HURRAH! I’m back in wet rainy windy cold London after my two week holliday in Spain and Italy, some pictures and other stuff about that will follow later, particularly a bunch of pictures from various churches inc the pantheon where they have used some hard core mirroring using marble.

Anyway, tomorrow is my first proper day at Whole Foods Market, and I’m my usual nervous wreck, mainy because I’m not sure what door I need to go threw, and where to get my shoes… I’m fine wih pretty much everything else (except the hat, i have to wear an oversized baseball cap… such joy.) I’m wondering if anyone from wfm will read this, and if I wasn’t very nice about them would they fire me? I have yet to develop any feeling about them, and hopefully they wont be bad… although i did read a bit of negative publicity online…
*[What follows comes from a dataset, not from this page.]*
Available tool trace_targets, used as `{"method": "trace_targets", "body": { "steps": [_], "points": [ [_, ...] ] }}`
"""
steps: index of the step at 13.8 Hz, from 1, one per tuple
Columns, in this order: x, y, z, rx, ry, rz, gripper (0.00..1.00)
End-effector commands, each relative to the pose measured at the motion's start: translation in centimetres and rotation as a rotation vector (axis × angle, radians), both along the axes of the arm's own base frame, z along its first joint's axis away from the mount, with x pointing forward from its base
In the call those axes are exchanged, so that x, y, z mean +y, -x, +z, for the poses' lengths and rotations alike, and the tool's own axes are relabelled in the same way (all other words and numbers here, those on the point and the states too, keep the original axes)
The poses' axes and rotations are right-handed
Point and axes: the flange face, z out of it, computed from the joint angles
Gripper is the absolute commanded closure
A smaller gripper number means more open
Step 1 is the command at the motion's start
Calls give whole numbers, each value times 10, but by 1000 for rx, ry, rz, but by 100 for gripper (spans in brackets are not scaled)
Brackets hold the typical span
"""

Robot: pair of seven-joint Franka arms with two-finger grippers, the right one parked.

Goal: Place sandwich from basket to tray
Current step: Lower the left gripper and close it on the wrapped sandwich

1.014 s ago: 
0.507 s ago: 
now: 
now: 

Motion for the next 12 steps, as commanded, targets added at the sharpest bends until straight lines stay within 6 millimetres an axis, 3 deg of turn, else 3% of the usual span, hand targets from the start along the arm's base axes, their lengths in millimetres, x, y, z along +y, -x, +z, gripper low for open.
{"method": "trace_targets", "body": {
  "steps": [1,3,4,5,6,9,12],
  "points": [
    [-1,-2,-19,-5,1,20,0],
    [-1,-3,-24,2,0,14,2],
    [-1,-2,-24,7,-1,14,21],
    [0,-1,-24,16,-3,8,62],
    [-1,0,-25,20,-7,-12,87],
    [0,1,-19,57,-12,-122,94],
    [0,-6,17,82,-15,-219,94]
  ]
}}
I’m still not overly excited about the job thing, i mean im happy to be going to work and earning money (a whole 75 p more then in my old job up the road from wfm… ) but its still depressing. The new year of MA students have started now, and they might be reading this… (hello). I did brilliantly on my ma but here i am, 5 minutes walk from where i started. Maybe ill have to do a phd?

Ive been thinking about that lately actually, and I do want to do one eventually, just for the heck of it… but not yet (clearly, ill be to busy selling bread to the posh and well off on high st ken) but i wanna keep doing research related to my work, and learn more about disgust and beauty and symmetry.

bleh, im going to sleep now, got to get my strength up for tomorrow. Good to be back tho! yey.